#VU95008 Double free in Linux kernel - CVE-2024-41087
Vulnerability identifier: #VU95008
Vulnerability risk: Low
CVSSv4.0: 4.3 [CVSS:4.0/AV:L/AC:L/AT:N/PR:L/UI:N/VC:N/VI:N/VA:H/SC:N/SI:N/SA:N/E:U/U:Clear]
CVE-ID:
CWE-ID:
CWE-415
Exploitation vector: Local
Exploit availability: No
Vulnerable software:
Linux kernel
Operating systems & Components /
Operating system
Vendor: Linux Foundation
Description
The vulnerability allows a local user to perform a denial of service (DoS) attack.

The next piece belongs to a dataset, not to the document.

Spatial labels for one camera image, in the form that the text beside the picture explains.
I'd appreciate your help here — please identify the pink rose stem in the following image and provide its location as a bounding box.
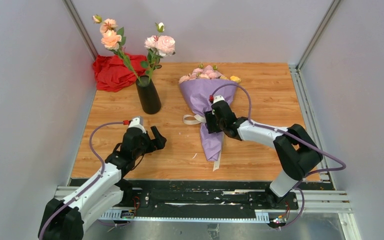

The vulnerability exists due to a double free error within the ata_host_alloc() function in drivers/ata/libata-core.c. A local user can perform a denial of service (DoS) attack.
Mitigation
Install update from vendor's website.
Vulnerable software versions
Linux kernel: All versions
External links
https://git.kernel.org/stable/c/290073b2b557e4dc21ee74a1e403d9ae79e393a2
https://git.kernel.org/stable/c/56f1c7e290cd6c69c948fcd2e2a49e6a637ec38f
https://git.kernel.org/stable/c/010de9acbea58fbcbda08e3793d6262086a493fe
https://git.kernel.org/stable/c/5dde5f8b790274723640d29a07c5a97d57d62047
https://git.kernel.org/stable/c/702c1edbafb2e6f9d20f6d391273b5be09d366a5
https://git.kernel.org/stable/c/062e256516d7db5e7dcdef117f52025cd5c456e3
https://git.kernel.org/stable/c/8106da4d88bbaed809e023cc8014b766223d6e76
https://git.kernel.org/stable/c/ab9e0c529eb7cafebdd31fe1644524e80a48b05d
Q & A
Can this vulnerability be exploited remotely?
No. This vulnerability can be exploited locally. The attacker should have authentication credentials and successfully authenticate on the system.
Is there known malware, which exploits this vulnerability?
No. We are not aware of malware exploiting this vulnerability.